→ **Information provided**:
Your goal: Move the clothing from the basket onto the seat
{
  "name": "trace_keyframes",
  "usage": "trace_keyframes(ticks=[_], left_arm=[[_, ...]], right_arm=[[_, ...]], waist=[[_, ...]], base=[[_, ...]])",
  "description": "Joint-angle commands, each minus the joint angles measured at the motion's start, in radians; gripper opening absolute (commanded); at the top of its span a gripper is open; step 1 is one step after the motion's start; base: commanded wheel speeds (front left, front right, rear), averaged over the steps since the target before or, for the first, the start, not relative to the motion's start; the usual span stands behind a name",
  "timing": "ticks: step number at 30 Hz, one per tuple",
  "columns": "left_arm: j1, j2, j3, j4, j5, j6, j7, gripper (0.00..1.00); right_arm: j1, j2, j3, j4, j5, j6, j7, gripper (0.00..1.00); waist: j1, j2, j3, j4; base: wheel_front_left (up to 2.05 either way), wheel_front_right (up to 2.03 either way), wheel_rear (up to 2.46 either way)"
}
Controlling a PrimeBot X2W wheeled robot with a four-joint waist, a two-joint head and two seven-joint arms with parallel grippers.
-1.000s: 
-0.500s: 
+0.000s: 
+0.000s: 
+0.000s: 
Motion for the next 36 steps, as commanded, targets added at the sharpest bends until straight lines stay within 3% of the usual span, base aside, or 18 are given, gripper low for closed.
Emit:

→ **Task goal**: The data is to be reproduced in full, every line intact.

→ **Result of this exercise**:
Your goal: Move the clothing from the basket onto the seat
{
  "name": "trace_keyframes",
  "usage": "trace_keyframes(ticks=[_], left_arm=[[_, ...]], right_arm=[[_, ...]], waist=[[_, ...]], base=[[_, ...]])",
  "description": "Joint-angle commands, each minus the joint angles measured at the motion's start, in radians; gripper opening absolute (commanded); at the top of its span a gripper is open; step 1 is one step after the motion's start; base: commanded wheel speeds (front left, front right, rear), averaged over the steps since the target before or, for the first, the start, not relative to the motion's start; the usual span stands behind a name",
  "timing": "ticks: step number at 30 Hz, one per tuple",
  "columns": "left_arm: j1, j2, j3, j4, j5, j6, j7, gripper (0.00..1.00); right_arm: j1, j2, j3, j4, j5, j6, j7, gripper (0.00..1.00); waist: j1, j2, j3, j4; base: wheel_front_left (up to 2.05 either way), wheel_front_right (up to 2.03 either way), wheel_rear (up to 2.46 either way)"
}
Controlling a PrimeBot X2W wheeled robot with a four-joint waist, a two-joint head and two seven-joint arms with parallel grippers.
-1.000s: 
-0.500s: 
+0.000s: 
+0.000s: 
+0.000s: 
Motion for the next 36 steps, as commanded, targets added at the sharpest bends until straight lines stay within 3% of the usual span, base aside, or 18 are given, gripper low for closed.
Emit:

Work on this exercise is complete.